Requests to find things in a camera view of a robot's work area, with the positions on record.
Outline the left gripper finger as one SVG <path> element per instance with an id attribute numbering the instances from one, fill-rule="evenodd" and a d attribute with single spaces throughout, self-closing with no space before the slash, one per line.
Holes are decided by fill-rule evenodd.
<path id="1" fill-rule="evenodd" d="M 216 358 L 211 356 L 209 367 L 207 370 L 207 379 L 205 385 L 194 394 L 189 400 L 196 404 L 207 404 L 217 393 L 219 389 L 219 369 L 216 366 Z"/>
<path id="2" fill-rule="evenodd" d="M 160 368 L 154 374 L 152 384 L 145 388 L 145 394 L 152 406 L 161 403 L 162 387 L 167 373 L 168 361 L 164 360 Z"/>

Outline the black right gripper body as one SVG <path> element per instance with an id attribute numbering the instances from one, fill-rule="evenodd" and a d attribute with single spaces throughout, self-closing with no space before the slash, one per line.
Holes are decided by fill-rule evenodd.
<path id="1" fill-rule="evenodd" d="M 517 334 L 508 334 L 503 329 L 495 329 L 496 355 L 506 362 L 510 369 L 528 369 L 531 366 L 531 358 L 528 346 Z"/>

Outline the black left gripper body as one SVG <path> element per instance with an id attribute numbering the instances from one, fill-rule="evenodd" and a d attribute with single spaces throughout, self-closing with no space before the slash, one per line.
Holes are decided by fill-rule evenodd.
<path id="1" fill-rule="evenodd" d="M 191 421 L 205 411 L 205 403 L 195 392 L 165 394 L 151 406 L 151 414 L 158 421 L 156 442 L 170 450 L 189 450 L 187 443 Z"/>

#####

Line by line, transcribe the data exactly.

Requests to find things in a camera view of a robot's work area, with the positions on record.
Outline the left gripper finger as one SVG <path> element per instance with an id attribute numbering the instances from one, fill-rule="evenodd" and a d attribute with single spaces throughout, self-closing with no space before the slash, one per line.
Holes are decided by fill-rule evenodd.
<path id="1" fill-rule="evenodd" d="M 216 358 L 211 356 L 209 367 L 207 370 L 207 379 L 205 385 L 194 394 L 189 400 L 196 404 L 207 404 L 217 393 L 219 389 L 219 369 L 216 366 Z"/>
<path id="2" fill-rule="evenodd" d="M 160 368 L 154 374 L 152 384 L 145 388 L 145 394 L 152 406 L 161 403 L 162 387 L 167 373 L 168 361 L 164 360 Z"/>

Outline the black right gripper body as one SVG <path> element per instance with an id attribute numbering the instances from one, fill-rule="evenodd" and a d attribute with single spaces throughout, self-closing with no space before the slash, one per line.
Holes are decided by fill-rule evenodd.
<path id="1" fill-rule="evenodd" d="M 517 334 L 508 334 L 503 329 L 495 329 L 496 355 L 506 362 L 510 369 L 528 369 L 531 366 L 531 358 L 528 346 Z"/>

Outline the black left gripper body as one SVG <path> element per instance with an id attribute numbering the instances from one, fill-rule="evenodd" and a d attribute with single spaces throughout, self-closing with no space before the slash, one per line.
Holes are decided by fill-rule evenodd.
<path id="1" fill-rule="evenodd" d="M 191 421 L 205 411 L 205 403 L 195 392 L 165 394 L 151 406 L 151 414 L 158 421 L 156 442 L 170 450 L 189 450 L 187 443 Z"/>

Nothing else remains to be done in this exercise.